##### DATA EXTRACTS
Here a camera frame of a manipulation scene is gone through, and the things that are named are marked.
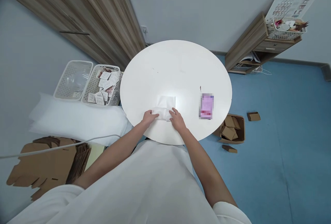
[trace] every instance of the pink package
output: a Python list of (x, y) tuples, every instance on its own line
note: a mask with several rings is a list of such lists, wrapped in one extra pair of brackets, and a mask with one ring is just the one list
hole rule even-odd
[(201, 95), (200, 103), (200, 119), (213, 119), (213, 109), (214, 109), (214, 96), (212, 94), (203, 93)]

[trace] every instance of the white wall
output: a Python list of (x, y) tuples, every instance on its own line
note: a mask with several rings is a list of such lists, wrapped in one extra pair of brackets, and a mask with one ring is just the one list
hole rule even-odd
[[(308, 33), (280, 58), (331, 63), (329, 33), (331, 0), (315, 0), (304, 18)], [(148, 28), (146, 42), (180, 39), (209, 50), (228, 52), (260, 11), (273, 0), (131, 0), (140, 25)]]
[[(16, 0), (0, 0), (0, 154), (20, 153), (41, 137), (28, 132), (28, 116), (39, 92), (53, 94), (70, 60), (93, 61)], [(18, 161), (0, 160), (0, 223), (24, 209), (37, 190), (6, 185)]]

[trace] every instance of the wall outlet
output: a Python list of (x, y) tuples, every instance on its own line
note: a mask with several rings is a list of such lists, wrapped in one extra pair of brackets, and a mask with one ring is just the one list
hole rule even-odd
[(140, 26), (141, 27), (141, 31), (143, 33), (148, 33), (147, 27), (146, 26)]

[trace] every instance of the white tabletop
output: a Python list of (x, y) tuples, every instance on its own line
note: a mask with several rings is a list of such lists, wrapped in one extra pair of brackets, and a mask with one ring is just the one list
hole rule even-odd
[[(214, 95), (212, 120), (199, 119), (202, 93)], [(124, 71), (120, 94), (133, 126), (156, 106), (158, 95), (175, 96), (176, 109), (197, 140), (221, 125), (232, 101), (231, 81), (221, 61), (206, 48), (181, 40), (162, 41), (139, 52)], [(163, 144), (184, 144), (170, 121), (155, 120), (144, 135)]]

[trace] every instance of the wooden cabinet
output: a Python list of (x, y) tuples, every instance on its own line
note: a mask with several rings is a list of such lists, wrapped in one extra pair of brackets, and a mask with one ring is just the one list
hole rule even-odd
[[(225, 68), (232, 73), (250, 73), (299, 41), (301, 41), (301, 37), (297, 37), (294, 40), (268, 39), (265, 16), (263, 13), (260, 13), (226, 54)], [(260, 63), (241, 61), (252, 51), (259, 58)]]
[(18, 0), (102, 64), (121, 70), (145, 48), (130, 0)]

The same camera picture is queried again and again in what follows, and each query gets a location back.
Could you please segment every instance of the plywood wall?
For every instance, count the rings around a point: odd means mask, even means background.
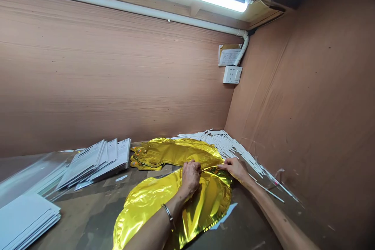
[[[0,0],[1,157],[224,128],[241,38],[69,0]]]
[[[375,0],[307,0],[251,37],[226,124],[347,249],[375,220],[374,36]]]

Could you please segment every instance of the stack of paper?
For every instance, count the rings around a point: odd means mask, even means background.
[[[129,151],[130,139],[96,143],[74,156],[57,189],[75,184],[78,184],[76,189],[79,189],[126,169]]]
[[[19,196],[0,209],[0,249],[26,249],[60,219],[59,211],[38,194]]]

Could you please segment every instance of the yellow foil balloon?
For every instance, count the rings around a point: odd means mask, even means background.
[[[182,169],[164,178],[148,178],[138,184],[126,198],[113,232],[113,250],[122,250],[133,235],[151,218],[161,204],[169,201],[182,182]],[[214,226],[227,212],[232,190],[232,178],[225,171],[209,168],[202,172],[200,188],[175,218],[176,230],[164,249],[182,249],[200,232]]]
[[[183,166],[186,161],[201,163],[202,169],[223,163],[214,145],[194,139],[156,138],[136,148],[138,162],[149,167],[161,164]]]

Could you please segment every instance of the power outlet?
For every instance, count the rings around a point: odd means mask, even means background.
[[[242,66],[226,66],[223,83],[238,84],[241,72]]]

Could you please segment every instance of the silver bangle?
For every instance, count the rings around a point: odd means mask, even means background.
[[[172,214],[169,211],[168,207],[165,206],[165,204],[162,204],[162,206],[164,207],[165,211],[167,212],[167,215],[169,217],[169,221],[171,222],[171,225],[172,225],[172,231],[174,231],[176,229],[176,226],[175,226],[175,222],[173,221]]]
##########
▶ **TASK REQUIREMENTS**
Work out how many lines in the entries contain the string "outlet", then reply with that number and nothing more.

▶ **EXPECTED ANSWER**
2